=== Problem requirements ===
Consider the entries below. Count the lines holding the string "frame" and state the number only.

=== Source data ===
/---
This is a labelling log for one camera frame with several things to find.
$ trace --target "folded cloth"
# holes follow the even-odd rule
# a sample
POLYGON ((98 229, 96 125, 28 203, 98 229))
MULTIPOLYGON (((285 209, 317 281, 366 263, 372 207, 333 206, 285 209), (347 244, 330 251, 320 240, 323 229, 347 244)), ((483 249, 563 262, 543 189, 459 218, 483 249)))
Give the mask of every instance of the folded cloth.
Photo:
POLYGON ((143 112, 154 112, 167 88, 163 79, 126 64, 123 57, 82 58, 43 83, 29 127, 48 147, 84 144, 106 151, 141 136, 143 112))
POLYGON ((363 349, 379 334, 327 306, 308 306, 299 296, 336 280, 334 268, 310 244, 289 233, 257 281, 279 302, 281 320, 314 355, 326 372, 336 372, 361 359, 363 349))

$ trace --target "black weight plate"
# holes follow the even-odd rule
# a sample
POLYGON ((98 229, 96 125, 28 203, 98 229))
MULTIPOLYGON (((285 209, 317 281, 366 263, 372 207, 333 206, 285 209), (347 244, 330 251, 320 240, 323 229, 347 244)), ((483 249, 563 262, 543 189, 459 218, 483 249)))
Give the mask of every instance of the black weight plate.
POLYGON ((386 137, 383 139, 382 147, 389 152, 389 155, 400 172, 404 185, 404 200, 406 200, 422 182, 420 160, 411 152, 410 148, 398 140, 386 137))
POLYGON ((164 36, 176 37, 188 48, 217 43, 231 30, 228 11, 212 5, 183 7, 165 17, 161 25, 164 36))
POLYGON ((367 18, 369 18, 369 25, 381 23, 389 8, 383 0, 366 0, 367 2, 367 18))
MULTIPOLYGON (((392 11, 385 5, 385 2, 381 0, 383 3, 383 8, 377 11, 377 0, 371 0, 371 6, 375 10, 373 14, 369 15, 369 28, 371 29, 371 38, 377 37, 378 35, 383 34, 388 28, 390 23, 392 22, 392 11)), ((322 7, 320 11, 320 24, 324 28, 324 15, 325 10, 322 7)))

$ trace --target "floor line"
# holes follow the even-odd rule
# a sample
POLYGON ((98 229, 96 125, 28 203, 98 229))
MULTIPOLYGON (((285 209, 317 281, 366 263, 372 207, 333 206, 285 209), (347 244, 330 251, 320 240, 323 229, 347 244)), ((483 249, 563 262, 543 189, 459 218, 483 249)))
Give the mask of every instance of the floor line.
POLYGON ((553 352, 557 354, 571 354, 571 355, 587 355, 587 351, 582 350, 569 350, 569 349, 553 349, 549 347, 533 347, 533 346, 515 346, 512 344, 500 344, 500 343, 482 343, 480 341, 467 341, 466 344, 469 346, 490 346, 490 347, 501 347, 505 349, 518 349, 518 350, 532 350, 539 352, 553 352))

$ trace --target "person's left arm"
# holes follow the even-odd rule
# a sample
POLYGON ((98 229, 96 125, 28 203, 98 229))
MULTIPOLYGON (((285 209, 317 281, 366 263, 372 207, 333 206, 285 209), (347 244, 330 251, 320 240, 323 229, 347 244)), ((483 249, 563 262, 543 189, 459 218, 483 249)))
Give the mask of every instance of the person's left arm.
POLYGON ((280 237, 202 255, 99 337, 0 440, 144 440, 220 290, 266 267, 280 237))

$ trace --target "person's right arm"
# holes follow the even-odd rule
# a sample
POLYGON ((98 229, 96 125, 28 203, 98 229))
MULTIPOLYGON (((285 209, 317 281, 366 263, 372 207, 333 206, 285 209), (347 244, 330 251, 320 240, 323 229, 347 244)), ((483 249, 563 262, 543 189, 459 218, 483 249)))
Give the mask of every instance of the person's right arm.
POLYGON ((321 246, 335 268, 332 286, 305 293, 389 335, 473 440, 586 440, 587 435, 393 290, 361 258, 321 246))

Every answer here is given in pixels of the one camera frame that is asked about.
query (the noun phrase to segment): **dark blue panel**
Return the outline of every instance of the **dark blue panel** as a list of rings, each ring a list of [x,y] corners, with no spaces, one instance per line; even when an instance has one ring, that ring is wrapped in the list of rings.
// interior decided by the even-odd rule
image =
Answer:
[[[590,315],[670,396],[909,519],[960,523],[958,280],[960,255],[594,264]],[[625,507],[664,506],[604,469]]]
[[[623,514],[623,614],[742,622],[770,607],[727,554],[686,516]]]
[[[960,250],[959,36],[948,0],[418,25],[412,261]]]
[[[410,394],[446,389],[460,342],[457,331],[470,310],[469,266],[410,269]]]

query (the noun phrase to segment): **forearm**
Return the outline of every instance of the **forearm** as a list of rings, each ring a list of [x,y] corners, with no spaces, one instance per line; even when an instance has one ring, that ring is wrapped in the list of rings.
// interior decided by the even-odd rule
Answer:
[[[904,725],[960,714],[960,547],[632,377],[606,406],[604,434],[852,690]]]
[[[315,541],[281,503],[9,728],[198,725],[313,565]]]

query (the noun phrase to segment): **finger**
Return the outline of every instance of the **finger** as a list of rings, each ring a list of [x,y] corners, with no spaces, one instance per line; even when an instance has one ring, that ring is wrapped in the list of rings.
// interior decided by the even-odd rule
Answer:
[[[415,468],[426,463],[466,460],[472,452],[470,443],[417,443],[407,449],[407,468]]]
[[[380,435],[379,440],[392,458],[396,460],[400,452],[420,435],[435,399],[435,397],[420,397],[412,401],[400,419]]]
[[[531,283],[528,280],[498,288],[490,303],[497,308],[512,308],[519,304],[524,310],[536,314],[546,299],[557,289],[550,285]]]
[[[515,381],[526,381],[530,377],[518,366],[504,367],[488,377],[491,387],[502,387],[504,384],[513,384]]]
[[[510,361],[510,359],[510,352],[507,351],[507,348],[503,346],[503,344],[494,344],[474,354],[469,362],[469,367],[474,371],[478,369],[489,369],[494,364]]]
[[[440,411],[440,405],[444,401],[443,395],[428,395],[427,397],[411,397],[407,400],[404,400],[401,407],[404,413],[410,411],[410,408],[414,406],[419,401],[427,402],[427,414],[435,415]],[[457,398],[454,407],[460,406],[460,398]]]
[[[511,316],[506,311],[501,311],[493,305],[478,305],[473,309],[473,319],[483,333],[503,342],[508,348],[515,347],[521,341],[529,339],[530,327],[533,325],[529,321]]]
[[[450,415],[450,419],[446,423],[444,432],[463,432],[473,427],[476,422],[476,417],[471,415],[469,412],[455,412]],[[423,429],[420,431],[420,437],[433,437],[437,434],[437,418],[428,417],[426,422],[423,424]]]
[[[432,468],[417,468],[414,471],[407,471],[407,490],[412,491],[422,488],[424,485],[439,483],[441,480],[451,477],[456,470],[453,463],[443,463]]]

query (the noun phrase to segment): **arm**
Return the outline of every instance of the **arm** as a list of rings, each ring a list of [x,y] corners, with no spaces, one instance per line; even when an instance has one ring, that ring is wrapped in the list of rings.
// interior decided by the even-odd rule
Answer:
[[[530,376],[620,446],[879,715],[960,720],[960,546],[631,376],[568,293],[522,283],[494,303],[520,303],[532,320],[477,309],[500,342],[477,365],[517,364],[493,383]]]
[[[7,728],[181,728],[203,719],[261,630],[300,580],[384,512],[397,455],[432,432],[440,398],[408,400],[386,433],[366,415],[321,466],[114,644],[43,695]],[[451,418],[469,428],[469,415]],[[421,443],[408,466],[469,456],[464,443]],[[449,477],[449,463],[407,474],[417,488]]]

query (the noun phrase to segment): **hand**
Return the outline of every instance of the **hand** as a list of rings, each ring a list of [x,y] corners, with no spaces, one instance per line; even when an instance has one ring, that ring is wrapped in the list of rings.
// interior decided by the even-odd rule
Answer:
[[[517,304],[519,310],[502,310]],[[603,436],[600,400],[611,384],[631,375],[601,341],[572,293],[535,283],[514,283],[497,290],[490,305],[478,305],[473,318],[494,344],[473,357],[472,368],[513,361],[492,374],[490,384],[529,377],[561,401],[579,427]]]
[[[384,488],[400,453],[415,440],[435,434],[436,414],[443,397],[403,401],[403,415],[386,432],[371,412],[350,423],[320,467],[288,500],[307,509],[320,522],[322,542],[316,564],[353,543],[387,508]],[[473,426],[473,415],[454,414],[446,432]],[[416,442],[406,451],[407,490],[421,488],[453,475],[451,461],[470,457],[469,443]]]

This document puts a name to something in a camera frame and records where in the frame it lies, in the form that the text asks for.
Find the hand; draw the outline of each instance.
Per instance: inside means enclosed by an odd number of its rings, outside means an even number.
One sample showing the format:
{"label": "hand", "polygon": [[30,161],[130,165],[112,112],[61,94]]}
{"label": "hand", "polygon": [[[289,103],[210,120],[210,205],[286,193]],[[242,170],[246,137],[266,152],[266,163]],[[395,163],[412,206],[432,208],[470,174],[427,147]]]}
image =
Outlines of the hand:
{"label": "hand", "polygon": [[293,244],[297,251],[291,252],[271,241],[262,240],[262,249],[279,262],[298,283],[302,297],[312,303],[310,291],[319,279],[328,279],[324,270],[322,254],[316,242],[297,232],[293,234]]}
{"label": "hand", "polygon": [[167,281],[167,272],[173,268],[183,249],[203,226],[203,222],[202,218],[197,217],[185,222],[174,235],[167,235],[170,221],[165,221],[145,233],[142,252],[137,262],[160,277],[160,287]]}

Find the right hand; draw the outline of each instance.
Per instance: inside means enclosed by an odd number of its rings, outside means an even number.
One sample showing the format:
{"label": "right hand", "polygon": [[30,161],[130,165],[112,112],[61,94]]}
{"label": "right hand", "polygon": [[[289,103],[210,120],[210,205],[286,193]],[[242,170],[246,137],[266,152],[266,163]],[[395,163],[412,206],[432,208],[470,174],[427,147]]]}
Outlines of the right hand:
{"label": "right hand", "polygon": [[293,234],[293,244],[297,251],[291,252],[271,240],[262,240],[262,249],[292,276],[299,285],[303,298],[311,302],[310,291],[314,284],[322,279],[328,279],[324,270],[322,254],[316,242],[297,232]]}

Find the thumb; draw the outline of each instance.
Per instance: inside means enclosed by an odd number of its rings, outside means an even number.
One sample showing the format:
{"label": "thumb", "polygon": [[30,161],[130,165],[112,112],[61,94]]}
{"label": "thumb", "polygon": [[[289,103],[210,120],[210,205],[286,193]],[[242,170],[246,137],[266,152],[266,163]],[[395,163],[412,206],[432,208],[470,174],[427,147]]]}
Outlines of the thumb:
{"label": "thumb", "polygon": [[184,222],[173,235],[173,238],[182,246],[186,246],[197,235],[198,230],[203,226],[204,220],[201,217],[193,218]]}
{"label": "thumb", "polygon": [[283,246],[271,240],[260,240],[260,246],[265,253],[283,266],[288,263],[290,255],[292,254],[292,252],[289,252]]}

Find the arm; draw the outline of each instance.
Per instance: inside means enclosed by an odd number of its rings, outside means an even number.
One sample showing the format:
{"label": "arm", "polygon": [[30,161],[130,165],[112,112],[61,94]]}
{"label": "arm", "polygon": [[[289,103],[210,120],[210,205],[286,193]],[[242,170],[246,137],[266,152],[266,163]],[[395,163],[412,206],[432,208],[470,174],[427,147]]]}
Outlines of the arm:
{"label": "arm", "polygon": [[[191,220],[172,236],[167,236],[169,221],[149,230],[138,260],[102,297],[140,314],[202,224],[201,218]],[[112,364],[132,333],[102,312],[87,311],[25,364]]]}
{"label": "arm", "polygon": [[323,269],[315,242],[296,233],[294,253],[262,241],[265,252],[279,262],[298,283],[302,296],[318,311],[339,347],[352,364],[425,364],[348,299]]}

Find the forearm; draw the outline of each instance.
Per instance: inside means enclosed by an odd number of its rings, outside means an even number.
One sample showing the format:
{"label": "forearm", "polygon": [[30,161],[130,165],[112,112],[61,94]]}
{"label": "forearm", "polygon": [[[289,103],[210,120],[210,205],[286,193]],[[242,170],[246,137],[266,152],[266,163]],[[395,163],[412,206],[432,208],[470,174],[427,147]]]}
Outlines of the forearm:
\---
=== Your solution ===
3